На одной из больших станций уже ближе к вечеру, на подъезде к территории Украины, сосед снизу (она все никак не могла запомнить его имя) купил для нее мороженое местного производства в хрустящем вафельном стаканчике с кремовой розочкой. Она поблагодарила, поставила стаканчик на стол, думая съесть сразу, как тронется поезд... И мгновенно забыла о нем, а потом задремала. Мороженое растаяло, стаканчик протек. Убирала старушка. Ольге было немного неловко, но и это чувство вскоре испарилось.

Украинский таможенник, полная некрасивая женщина, разглядывала ее документы дольше, чем документы ее соседей. Возвращая, поинтересовалась:

– Цель приезда?

В голове Ольги мгновенно образовалась восхитительная звонкая пустота. Ей захотелось ответить правду... Представляете, что бы тогда началось?!

– Туризм, – произнесла она стандартное слово.

– Период пребывания?

Ольга с удивлением посмотрела на нее: ни одному из соседей по купе этот вопрос задан не был.

– Два месяца. Если понравится, останусь еще.

– Уважаемые пассажиры, – сказала дама-пограничник, – прошу вас соблюдать законы страны, на территорию которой вы въезжаете.

И вышла из купе.

– Какие воспитанные, сил нет, – проворчал командировочный. – На самом деле – ненавидят нас от всей души.

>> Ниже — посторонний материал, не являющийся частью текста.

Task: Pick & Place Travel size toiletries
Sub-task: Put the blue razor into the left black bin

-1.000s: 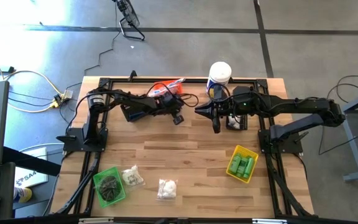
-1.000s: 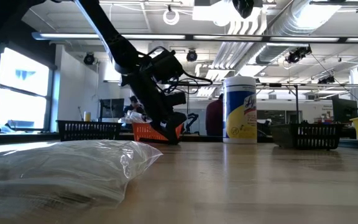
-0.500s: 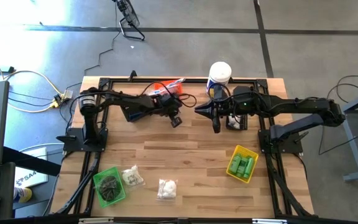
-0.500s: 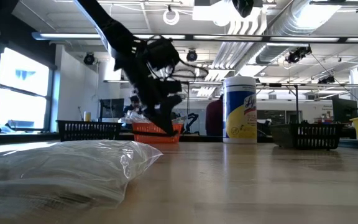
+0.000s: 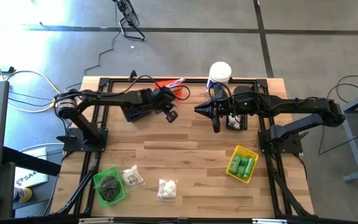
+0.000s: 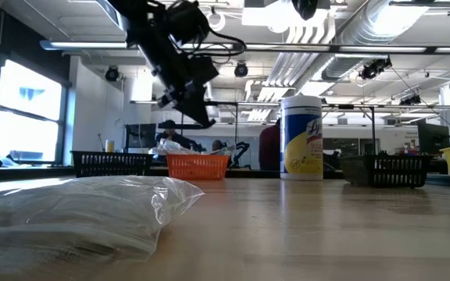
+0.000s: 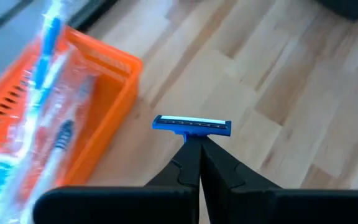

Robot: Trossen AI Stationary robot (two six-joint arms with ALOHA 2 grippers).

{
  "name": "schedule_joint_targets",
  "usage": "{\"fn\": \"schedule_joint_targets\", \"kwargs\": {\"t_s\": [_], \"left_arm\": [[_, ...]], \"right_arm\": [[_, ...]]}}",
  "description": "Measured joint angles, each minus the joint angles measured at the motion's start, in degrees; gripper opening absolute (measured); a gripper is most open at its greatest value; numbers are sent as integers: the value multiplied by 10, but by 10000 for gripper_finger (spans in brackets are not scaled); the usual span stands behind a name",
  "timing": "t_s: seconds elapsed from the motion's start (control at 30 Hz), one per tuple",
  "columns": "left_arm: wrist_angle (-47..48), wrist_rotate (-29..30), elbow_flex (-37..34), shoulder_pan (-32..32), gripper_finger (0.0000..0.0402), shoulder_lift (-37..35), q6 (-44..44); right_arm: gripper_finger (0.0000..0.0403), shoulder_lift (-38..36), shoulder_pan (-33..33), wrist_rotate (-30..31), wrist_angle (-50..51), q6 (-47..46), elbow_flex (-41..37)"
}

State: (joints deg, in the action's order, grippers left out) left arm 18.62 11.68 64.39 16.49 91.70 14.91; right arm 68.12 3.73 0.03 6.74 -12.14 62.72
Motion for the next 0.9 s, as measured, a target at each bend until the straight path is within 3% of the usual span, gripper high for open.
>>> {"fn": "schedule_joint_targets", "kwargs": {"t_s": [0.5,0.9], "left_arm": [[206,62,0,17,0,-42,34],[232,41,0,65,0,-48,17]], "right_arm": [[38,0,0,0,-15,6,0],[38,0,0,0,-15,7,0]]}}
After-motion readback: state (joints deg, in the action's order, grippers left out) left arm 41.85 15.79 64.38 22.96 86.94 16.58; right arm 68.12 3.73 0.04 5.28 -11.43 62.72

Поезд вздрогнул всем телом.

– Вы не правы, – сказала старушка напротив. – Вы судите предвзято. Так нельзя. Моя дочь замужем за украинцем...

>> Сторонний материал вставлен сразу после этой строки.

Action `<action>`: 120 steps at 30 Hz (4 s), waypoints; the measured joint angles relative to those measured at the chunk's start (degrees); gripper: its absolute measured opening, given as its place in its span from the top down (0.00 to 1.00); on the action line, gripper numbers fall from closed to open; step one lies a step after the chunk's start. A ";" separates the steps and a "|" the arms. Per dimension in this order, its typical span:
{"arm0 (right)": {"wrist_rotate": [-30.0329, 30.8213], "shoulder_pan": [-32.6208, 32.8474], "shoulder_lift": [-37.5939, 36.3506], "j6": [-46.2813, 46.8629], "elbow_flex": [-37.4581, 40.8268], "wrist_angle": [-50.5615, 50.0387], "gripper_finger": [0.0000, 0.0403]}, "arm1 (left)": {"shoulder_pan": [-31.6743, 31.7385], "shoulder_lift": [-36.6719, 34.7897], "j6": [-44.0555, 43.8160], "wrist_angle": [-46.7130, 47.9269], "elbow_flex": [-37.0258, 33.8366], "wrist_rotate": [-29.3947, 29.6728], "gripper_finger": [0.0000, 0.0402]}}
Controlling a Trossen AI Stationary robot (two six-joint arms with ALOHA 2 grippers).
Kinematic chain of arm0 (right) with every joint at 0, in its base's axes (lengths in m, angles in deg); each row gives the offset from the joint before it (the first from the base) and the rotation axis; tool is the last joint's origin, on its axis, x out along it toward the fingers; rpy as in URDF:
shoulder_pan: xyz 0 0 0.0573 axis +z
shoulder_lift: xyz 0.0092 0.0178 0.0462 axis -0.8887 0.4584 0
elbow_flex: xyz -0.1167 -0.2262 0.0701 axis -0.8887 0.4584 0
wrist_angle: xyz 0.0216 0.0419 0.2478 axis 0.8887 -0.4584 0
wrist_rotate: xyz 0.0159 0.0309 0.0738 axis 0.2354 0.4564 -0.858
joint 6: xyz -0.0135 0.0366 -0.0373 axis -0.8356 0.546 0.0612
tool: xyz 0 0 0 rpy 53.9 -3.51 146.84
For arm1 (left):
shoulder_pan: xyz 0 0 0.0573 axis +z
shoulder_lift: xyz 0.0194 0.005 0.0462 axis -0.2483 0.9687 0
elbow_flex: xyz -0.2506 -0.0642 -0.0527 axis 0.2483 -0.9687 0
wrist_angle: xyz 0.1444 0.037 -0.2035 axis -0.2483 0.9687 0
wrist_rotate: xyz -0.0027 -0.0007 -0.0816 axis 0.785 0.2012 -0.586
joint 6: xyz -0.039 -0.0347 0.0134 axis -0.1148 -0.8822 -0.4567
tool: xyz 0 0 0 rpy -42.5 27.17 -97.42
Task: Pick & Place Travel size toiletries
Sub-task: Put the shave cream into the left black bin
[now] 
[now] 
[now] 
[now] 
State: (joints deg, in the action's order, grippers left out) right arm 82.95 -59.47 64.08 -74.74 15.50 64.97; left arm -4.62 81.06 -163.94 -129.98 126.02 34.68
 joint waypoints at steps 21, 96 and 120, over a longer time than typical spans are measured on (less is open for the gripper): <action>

– За хохлом, – перебил-поправил командировочный.

Они вступили в дискуссию; дальше Ольга не слушала.

Севастополь встретил ее ливнем и холодным порывистым ветром. Протолкавшись по перрону среди сошедших с поезда пассажиров, встречающих, бабулек, предлагающих квартиры и комнаты «в пяти минутах ходьбы от моря», и хмурых невыспавшихся мужиков-водил, готовых везти хоть в Копенгаген, – она вышла на вокзальную площадь, села в такси и назвала адрес.